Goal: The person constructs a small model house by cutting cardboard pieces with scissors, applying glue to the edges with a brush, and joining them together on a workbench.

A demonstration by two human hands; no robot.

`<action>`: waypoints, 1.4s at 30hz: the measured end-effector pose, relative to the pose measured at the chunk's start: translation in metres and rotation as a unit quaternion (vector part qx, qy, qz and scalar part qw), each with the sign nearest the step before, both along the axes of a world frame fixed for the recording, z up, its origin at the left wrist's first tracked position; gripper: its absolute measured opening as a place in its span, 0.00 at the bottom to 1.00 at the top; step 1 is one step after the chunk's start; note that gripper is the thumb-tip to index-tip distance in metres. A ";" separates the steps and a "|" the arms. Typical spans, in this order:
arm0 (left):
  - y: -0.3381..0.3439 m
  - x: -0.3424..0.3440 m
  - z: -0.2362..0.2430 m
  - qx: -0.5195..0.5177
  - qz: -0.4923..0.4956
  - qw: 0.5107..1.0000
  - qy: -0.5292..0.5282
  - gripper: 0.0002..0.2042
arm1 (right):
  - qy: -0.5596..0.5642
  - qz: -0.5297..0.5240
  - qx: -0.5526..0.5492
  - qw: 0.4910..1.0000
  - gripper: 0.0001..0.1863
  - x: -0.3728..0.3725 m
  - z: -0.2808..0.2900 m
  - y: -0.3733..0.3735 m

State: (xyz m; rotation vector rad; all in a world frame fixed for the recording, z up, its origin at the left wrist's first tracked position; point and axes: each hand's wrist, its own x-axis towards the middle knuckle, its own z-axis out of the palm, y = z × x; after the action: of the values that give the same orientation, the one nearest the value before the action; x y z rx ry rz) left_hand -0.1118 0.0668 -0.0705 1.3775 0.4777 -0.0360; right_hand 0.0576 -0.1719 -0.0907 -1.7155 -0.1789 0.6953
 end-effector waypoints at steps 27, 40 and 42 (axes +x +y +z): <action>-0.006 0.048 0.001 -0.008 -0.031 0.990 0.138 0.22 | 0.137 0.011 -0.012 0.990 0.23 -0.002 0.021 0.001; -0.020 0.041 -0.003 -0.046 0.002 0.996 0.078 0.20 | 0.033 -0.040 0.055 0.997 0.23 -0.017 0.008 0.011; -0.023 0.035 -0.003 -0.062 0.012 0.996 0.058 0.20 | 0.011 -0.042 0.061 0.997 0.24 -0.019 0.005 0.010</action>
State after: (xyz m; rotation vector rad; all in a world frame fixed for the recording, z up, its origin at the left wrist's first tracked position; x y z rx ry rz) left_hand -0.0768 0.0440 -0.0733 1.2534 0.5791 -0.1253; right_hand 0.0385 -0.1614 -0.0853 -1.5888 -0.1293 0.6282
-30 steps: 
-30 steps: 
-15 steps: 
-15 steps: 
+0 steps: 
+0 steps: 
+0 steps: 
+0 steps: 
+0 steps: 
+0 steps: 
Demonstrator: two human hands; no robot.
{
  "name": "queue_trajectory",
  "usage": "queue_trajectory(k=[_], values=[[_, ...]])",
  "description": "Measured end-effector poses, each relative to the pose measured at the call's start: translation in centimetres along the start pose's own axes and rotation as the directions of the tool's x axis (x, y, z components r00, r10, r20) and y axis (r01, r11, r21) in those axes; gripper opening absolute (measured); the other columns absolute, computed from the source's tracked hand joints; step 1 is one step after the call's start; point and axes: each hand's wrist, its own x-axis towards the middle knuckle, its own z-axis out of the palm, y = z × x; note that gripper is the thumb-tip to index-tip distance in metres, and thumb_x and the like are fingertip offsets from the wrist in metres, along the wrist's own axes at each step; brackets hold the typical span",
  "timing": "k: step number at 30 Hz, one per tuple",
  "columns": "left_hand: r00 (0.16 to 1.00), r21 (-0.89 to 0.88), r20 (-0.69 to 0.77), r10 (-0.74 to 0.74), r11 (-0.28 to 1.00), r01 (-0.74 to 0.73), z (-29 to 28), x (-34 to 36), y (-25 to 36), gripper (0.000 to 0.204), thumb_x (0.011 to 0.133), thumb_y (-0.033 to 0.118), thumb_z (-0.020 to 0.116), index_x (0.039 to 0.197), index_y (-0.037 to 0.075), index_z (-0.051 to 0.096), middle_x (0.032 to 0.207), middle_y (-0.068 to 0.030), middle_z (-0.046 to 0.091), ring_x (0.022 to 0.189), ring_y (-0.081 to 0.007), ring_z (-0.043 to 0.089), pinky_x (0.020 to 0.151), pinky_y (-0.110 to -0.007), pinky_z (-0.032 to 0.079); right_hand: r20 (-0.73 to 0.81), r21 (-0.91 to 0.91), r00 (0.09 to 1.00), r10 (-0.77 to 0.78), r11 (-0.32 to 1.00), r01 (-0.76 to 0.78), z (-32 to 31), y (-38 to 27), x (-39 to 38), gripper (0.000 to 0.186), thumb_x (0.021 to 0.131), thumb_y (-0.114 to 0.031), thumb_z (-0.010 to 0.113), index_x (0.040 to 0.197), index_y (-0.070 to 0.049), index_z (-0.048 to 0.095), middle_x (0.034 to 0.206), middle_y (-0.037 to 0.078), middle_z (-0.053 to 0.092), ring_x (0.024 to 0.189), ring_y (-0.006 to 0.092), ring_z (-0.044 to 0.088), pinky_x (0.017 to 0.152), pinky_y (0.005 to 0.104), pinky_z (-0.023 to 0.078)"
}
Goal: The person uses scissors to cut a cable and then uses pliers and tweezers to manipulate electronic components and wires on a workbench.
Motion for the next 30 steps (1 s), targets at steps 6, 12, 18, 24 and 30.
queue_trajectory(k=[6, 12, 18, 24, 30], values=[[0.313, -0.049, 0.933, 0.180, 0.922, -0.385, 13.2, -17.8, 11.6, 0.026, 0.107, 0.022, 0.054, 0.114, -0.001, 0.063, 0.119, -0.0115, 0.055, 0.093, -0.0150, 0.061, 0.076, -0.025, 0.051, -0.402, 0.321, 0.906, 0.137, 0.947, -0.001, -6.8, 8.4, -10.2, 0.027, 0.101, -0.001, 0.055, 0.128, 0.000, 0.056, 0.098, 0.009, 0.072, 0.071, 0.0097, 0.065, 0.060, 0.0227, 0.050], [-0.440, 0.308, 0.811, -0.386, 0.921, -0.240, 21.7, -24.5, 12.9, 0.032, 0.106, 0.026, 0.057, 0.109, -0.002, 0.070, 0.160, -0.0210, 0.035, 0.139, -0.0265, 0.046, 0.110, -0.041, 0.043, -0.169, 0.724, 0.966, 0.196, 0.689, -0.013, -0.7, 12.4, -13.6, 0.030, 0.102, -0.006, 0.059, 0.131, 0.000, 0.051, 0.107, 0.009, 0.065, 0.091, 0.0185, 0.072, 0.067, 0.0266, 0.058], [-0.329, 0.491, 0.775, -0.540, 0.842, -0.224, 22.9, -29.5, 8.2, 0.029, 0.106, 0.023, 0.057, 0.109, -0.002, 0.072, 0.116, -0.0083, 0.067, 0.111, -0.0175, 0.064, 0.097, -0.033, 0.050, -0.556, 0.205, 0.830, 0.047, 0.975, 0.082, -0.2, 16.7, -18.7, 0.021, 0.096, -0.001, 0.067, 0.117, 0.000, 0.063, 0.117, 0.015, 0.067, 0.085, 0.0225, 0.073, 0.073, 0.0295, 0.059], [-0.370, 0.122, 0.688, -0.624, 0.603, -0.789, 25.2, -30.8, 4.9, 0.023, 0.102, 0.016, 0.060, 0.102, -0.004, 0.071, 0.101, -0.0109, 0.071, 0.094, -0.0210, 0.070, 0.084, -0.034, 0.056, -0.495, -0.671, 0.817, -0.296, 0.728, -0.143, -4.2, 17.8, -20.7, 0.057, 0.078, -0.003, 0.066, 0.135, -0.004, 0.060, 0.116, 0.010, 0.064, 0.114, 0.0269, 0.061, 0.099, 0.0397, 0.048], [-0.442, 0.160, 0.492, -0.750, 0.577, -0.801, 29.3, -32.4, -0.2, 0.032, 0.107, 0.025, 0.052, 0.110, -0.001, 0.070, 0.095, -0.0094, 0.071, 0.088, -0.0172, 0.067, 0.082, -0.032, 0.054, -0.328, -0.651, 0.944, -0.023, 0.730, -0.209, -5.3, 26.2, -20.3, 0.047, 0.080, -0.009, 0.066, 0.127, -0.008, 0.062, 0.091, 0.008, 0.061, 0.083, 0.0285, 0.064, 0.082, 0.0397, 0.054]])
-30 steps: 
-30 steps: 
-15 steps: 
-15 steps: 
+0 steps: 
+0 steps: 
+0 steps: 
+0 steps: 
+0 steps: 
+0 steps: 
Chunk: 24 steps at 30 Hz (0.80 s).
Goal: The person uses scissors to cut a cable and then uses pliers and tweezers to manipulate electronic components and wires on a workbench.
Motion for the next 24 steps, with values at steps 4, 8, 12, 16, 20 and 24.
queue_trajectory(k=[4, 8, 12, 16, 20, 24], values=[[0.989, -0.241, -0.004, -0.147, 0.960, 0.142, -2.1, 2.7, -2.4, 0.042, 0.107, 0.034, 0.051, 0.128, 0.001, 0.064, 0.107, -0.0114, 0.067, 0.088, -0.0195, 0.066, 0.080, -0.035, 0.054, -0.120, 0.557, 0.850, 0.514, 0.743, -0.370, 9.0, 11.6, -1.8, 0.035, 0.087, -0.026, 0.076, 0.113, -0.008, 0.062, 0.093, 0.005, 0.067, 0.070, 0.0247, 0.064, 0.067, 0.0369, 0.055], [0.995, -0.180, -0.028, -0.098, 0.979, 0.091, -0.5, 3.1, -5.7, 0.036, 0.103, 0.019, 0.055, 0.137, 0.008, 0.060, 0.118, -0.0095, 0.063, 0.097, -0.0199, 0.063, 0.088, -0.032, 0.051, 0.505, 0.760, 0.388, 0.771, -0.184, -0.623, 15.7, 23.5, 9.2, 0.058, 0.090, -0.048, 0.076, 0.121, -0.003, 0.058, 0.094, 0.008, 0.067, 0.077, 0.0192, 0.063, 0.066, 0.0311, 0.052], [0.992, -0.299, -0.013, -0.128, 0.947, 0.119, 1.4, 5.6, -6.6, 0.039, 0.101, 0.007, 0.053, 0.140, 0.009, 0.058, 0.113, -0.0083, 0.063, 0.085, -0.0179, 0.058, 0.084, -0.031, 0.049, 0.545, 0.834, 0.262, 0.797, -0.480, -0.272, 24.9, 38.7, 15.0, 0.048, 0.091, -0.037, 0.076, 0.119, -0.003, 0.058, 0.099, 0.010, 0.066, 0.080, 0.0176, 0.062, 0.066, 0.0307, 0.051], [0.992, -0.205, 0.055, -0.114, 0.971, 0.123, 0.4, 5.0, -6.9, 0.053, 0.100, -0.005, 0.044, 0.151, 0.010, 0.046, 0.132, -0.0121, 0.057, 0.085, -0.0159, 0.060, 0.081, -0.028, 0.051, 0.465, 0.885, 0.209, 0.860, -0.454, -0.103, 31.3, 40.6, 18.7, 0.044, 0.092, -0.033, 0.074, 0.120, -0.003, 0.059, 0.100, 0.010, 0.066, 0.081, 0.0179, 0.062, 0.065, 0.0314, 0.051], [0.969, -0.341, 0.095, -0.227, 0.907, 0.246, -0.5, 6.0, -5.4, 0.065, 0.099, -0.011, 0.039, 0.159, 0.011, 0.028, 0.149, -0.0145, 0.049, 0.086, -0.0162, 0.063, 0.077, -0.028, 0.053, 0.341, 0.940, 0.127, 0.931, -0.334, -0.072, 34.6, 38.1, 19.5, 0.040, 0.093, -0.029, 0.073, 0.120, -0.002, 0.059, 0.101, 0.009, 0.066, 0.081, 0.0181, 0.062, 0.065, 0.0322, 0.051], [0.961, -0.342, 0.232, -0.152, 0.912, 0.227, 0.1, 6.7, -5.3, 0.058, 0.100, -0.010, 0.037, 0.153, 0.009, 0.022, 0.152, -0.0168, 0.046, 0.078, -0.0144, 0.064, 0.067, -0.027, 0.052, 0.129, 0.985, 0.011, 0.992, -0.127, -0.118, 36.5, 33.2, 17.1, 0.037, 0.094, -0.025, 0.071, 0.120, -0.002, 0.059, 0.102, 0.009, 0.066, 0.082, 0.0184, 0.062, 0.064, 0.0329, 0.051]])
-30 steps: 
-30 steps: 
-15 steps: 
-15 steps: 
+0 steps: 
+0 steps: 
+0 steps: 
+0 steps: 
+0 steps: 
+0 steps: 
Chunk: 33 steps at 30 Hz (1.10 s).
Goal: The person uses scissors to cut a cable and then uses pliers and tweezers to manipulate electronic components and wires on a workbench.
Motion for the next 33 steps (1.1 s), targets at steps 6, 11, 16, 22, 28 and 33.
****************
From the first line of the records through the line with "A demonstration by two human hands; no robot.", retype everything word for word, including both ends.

# ANSWER FOR THE TASK:
Goal: The person constructs a small model house by cutting cardboard pieces with scissors, applying glue to the edges with a brush, and joining them together on a workbench.

A demonstration by two human hands; no robot.

Nothing remains to be written for this exercise.